(SOURCE DATA):

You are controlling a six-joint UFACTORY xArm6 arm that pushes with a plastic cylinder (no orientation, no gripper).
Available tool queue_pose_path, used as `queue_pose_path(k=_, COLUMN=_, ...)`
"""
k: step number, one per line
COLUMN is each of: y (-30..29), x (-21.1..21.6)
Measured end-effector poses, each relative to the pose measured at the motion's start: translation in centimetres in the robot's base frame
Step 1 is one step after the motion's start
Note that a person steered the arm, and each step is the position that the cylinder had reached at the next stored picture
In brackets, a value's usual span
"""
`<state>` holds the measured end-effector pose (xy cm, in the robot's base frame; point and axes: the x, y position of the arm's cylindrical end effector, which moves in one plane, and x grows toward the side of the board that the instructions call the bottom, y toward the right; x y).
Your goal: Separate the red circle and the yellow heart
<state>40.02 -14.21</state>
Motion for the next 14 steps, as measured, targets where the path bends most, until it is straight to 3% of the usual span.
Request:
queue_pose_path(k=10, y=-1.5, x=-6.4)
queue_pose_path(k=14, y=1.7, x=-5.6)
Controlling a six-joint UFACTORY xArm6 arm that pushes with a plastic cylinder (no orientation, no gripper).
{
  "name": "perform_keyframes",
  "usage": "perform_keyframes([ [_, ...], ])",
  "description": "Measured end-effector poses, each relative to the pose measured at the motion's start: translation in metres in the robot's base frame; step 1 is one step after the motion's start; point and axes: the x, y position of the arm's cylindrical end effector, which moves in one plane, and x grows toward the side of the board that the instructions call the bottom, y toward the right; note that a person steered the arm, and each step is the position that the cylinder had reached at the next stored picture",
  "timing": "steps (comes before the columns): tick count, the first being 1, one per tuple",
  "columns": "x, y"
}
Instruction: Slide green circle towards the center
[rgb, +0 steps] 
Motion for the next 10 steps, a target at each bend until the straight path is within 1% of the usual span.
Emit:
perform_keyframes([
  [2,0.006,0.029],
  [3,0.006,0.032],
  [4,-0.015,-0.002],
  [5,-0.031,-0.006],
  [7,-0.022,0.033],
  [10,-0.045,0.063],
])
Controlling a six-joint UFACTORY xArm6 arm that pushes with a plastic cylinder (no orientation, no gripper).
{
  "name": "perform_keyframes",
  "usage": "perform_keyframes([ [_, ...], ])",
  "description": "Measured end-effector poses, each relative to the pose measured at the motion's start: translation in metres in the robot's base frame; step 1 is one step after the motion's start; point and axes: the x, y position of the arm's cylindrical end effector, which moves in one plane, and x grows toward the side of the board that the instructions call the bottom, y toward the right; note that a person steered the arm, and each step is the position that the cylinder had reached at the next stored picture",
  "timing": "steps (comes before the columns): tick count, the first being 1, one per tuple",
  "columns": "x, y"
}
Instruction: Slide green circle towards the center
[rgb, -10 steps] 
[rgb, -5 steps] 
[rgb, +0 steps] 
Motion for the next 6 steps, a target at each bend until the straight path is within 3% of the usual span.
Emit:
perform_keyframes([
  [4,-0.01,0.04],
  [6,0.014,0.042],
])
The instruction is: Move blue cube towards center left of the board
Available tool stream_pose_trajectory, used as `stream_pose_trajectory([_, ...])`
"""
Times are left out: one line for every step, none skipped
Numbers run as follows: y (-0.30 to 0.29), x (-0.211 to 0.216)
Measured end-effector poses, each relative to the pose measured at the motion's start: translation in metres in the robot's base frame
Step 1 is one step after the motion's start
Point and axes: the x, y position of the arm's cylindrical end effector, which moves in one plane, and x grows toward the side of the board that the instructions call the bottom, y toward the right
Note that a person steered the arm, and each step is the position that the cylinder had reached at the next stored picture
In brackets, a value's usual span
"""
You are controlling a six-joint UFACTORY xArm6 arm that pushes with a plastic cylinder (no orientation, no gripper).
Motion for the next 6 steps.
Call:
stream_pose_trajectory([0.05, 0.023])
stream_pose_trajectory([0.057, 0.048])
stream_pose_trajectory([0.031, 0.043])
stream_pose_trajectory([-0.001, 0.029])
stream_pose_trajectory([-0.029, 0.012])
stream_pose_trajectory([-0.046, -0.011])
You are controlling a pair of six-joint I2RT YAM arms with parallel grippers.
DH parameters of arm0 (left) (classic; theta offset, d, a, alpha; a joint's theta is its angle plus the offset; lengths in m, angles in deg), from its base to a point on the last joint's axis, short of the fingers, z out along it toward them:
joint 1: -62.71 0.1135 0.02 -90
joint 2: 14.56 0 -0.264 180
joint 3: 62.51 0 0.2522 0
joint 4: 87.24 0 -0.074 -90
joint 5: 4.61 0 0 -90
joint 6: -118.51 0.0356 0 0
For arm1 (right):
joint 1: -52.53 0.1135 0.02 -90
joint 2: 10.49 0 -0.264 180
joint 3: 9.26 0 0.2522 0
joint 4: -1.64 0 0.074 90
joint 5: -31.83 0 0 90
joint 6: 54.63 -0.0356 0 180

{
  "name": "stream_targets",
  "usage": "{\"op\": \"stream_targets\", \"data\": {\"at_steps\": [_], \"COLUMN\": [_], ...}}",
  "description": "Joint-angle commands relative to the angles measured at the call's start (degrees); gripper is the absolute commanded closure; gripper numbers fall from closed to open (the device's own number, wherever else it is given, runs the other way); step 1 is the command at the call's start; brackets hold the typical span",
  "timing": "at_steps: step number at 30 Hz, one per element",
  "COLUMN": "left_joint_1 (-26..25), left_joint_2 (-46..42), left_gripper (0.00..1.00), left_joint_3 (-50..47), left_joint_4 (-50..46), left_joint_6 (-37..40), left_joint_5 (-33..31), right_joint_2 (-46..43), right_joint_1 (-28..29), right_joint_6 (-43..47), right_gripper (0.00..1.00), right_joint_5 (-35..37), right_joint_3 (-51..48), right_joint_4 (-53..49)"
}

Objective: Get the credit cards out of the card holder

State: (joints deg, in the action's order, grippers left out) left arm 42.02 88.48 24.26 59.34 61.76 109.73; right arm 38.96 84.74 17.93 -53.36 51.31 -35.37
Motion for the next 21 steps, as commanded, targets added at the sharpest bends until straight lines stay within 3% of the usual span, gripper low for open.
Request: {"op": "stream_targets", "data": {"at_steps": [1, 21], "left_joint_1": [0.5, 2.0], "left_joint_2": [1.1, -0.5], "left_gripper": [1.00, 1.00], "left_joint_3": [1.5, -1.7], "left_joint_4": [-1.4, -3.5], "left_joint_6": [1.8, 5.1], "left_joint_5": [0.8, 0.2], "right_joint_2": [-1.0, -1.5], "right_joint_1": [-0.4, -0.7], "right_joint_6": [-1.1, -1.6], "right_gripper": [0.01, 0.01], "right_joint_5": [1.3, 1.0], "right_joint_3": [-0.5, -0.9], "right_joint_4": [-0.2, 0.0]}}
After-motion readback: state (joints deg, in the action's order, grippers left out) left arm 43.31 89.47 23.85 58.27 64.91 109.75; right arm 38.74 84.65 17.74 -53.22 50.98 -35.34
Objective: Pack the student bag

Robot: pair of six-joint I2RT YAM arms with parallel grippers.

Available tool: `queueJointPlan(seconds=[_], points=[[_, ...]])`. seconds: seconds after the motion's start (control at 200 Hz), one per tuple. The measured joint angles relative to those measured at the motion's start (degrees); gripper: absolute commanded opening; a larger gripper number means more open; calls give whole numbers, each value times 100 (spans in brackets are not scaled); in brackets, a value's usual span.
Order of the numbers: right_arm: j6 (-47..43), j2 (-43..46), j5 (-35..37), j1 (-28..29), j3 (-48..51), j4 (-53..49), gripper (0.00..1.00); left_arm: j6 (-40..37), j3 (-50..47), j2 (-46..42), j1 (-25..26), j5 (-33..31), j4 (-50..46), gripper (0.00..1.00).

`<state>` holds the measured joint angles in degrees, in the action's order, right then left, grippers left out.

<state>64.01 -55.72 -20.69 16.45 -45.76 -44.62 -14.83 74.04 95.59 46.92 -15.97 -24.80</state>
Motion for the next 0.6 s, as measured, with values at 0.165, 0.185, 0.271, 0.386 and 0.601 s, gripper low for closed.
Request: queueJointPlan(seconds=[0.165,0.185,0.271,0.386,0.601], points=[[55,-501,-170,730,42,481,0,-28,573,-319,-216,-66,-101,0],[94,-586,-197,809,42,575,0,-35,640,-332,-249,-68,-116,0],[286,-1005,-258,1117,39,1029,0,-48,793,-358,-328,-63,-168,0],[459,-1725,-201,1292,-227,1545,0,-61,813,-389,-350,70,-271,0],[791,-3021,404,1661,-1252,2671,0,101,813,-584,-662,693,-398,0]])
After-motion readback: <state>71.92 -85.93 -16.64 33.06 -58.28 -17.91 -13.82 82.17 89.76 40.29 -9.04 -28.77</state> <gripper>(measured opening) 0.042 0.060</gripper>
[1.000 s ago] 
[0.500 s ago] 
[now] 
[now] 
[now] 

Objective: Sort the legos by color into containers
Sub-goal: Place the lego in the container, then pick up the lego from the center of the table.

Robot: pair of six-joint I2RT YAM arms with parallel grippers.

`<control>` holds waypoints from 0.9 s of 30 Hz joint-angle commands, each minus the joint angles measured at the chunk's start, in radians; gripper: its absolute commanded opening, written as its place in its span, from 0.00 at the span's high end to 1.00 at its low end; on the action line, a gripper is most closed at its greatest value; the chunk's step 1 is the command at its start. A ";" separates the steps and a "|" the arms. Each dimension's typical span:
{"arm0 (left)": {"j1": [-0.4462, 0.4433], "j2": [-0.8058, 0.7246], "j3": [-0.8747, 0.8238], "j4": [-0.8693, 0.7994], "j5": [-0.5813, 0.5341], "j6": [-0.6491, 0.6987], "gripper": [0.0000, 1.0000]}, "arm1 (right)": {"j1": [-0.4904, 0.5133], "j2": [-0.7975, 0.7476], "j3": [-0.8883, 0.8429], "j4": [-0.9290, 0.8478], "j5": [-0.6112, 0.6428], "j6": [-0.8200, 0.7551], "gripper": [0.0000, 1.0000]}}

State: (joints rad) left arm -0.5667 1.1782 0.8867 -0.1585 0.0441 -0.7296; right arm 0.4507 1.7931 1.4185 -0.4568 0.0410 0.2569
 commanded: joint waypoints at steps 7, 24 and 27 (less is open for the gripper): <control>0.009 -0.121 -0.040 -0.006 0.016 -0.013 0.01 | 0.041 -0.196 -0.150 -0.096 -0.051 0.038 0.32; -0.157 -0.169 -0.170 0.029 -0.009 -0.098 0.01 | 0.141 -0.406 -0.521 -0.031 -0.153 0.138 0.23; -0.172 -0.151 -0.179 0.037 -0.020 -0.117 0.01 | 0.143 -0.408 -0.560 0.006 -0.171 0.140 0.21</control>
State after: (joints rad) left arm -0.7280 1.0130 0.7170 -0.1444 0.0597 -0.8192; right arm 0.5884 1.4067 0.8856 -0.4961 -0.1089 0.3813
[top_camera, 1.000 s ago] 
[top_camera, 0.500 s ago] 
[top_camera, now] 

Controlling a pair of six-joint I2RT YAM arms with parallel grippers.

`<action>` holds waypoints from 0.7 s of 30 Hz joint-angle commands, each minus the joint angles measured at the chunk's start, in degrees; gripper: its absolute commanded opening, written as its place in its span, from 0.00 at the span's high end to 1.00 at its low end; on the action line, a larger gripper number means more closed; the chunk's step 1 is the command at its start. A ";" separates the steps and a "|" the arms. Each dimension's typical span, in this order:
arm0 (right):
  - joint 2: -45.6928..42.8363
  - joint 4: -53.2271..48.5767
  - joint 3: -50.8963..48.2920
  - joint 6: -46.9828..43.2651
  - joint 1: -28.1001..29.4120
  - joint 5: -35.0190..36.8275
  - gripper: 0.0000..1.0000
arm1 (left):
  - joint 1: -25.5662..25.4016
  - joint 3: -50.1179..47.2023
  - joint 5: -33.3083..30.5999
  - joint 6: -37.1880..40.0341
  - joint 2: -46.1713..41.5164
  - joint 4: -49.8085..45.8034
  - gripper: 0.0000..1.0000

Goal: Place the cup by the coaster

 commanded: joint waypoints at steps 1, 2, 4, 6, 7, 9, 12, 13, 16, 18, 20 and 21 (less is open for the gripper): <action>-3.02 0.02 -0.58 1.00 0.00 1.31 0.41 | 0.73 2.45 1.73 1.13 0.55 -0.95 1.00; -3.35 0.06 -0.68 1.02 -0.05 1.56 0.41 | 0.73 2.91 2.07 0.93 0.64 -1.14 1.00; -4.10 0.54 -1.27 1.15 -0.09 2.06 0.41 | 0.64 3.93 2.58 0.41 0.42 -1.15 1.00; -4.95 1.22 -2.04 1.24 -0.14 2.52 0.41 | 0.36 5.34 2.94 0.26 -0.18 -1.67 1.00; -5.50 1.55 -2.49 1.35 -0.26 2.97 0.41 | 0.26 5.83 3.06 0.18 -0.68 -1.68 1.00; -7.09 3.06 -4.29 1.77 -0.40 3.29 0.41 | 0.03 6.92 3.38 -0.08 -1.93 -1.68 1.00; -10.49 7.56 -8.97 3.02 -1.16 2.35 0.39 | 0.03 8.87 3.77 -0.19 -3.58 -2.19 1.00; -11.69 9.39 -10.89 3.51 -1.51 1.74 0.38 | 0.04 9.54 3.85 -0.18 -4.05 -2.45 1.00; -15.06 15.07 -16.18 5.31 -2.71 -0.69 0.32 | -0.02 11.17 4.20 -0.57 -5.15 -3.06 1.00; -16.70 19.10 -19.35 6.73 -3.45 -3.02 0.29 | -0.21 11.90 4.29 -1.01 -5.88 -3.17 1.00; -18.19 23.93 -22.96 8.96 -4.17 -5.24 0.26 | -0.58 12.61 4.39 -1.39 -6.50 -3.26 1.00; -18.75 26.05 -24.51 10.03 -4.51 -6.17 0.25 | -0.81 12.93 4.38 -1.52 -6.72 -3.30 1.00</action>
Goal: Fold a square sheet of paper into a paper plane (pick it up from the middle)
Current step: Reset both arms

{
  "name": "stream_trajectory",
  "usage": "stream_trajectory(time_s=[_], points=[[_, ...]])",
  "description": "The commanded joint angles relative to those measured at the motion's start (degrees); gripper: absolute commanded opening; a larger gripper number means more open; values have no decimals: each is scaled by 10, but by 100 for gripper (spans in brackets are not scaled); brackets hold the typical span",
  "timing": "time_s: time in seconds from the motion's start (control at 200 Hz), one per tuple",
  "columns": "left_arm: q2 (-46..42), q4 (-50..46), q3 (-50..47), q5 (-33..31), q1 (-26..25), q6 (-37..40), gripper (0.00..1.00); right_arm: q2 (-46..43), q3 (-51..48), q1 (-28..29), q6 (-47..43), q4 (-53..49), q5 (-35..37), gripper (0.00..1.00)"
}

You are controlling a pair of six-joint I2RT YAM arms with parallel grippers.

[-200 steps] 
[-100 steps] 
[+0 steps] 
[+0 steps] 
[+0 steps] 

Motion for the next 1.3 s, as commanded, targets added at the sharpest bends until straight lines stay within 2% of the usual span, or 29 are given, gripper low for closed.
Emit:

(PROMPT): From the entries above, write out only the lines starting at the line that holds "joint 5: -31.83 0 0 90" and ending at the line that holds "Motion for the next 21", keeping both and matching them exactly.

(WRITTEN REPLY):
joint 5: -31.83 0 0 90
joint 6: 54.63 -0.0356 0 180

{
  "name": "stream_targets",
  "usage": "{\"op\": \"stream_targets\", \"data\": {\"at_steps\": [_], \"COLUMN\": [_], ...}}",
  "description": "Joint-angle commands relative to the angles measured at the call's start (degrees); gripper is the absolute commanded closure; gripper numbers fall from closed to open (the device's own number, wherever else it is given, runs the other way); step 1 is the command at the call's start; brackets hold the typical span",
  "timing": "at_steps: step number at 30 Hz, one per element",
  "COLUMN": "left_joint_1 (-26..25), left_joint_2 (-46..42), left_gripper (0.00..1.00), left_joint_3 (-50..47), left_joint_4 (-50..46), left_joint_6 (-37..40), left_joint_5 (-33..31), right_joint_2 (-46..43), right_joint_1 (-28..29), right_joint_6 (-43..47), right_gripper (0.00..1.00), right_joint_5 (-35..37), right_joint_3 (-51..48), right_joint_4 (-53..49)"
}

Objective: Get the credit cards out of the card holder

State: (joints deg, in the action's order, grippers left out) left arm 42.02 88.48 24.26 59.34 61.76 109.73; right arm 38.96 84.74 17.93 -53.36 51.31 -35.37
Motion for the next 21 steps, as commanded, targets added at the sharpest bends until straight lines stay within 3% of the usual span, gripper low for open.

The output for this exercise is complete.